All python source code lives in py_2048_rl.

game

This directory contains code to simulate the 2048 game itself. For example, it provides a Game class that implements the game logic. The play module defines the Experience class, a play() function and various strategies that can be passed as an argument to play().

learning

This directory contains all code that has to do with the Deep Q-Learning algorithm itself. Here's a comprehensive list of the modules:

  • replay_memory implements the Replay Memory. Main methods are add() to add an experience and sample() to sample a number of experiences.
  • experience_collector implements a collect(strategy, num_games) function that plays a number of games, deduplicates & undersamples the experiences, and returns them.
  • target_batch_computer is responsible for computing the target batch that is passed to the network.
  • experience_batcher uses the ReplayMemory, ExperienceCollector and TargetBatchComputer to generate training batches for the neural network.
  • model defines the Neural Network architecture and its training parameters (e.g.
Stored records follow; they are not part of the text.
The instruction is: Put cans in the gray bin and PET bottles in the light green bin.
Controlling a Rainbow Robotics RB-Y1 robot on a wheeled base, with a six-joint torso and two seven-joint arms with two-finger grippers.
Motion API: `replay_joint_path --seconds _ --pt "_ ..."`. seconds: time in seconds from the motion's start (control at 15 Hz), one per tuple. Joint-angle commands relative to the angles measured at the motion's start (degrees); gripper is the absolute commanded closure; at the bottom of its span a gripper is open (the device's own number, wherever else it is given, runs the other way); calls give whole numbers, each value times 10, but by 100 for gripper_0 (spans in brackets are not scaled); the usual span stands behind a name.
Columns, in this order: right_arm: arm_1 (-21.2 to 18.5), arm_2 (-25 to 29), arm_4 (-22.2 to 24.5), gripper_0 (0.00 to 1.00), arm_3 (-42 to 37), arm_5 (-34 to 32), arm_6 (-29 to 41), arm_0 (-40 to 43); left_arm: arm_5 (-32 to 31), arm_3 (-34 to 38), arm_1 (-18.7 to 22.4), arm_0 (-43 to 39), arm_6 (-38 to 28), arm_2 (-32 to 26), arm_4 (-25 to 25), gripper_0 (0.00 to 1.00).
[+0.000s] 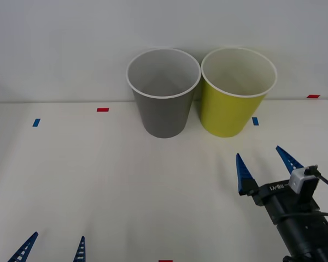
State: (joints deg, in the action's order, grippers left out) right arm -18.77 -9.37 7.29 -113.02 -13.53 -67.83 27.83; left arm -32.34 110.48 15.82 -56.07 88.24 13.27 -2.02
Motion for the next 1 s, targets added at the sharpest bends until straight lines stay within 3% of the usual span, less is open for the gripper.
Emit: replay_joint_path --seconds 0.07,0.33,0.67,1.0 --pt "2 4 -1 0 1 -33 -7 55 0 0 0 0 0 0 0 0" --pt "-29 13 -1 0 2 -90 -23 124 0 0 0 0 0 0 0 0" --pt "-41 15 -5 0 2 -152 -55 200 0 0 0 0 0 0 0 0" --pt "-41 12 -12 0 2 -173 -100 248 0 0 0 0 0 0 0 0"
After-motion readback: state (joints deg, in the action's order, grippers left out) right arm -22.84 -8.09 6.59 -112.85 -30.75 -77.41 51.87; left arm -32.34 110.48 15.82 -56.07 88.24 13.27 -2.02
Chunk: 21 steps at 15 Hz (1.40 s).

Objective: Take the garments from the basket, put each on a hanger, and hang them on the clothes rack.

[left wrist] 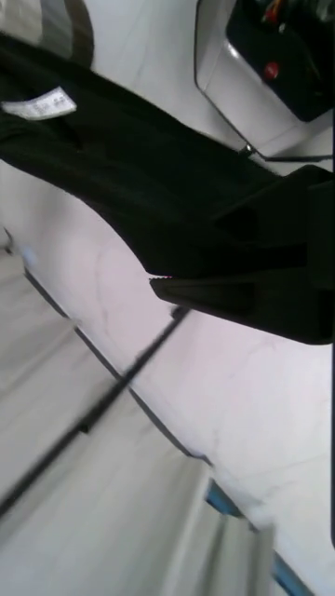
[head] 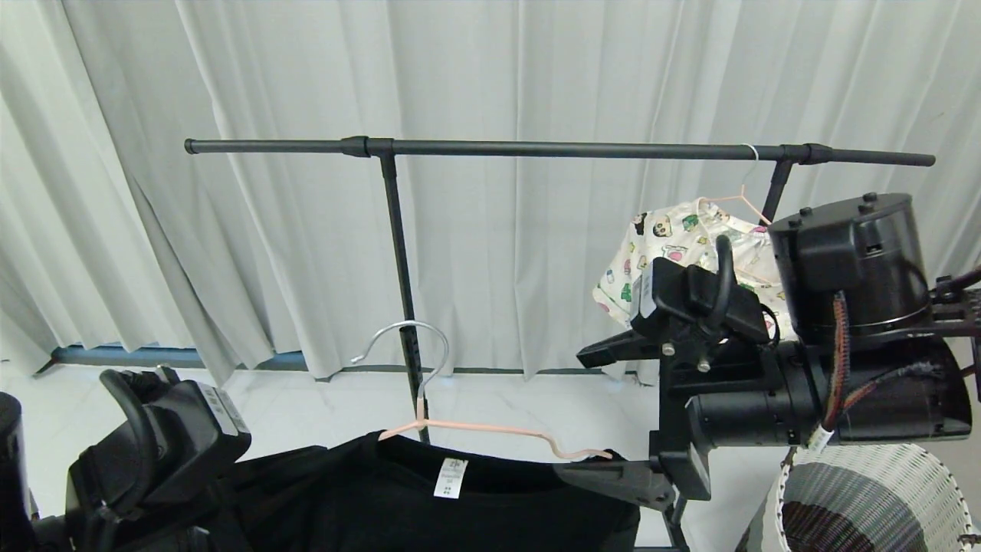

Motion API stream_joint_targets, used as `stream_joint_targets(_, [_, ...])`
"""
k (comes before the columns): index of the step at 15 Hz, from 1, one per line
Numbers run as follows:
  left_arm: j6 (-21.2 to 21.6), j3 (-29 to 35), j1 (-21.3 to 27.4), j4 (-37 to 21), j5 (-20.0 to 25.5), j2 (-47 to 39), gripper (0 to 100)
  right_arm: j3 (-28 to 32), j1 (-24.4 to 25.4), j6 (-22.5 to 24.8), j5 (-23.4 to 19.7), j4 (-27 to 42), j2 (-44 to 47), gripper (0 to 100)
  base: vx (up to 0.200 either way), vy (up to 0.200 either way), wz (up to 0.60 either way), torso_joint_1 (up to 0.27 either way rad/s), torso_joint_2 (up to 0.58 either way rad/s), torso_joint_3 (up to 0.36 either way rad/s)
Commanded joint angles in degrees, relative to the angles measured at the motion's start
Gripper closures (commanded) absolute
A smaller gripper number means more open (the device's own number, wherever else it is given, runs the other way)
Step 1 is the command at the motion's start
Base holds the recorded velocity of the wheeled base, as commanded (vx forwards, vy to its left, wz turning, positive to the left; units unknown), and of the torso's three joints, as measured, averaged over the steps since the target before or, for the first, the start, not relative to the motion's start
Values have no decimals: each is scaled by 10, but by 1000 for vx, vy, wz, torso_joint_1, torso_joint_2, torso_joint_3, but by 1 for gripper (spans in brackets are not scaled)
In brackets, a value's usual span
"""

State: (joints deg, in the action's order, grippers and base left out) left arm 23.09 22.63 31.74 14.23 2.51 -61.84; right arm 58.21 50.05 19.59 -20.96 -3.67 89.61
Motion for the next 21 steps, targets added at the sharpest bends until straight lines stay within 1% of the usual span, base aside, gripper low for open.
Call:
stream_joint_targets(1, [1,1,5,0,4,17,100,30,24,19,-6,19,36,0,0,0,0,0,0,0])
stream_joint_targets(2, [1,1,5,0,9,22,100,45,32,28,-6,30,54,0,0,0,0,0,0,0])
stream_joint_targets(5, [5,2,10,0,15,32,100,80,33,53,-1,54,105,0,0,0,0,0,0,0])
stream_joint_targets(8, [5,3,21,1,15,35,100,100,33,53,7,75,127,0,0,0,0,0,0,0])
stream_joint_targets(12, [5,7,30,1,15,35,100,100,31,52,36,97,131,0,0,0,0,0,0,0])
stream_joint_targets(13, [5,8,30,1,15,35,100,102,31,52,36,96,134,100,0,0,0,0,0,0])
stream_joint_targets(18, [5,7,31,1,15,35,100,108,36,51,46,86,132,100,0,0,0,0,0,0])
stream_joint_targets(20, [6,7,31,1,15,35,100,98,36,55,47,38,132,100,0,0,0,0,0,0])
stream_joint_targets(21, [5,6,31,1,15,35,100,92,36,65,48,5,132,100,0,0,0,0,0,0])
Learning Rate).
  • learning glues everything together to implement the Deep Q-Learning algorithm.

Run Training

Step 1 is to set various parameters.

For example, you might want to adjust

  • The GAMMA value in target_value_computer.py
  • The INIT_LEARNING_RATE or HIDDEN_SIZES in model.py
  • The MIN_EPSILON in experience_batcher.py
  • ...

Once that's done, you can simple run python py_2048_rl/learning.py <train_dir>.

Analyzing the Model

You can use TensorBoard to monitor your Network training, simply by passing you train directory as the --logdir param. Furthermore, have a look at py_2048_rl/analisis.py (for plotting a historgram of Q-Values) and py_2048_rl/play_game.py (for simulating a (number of) games given a particular model).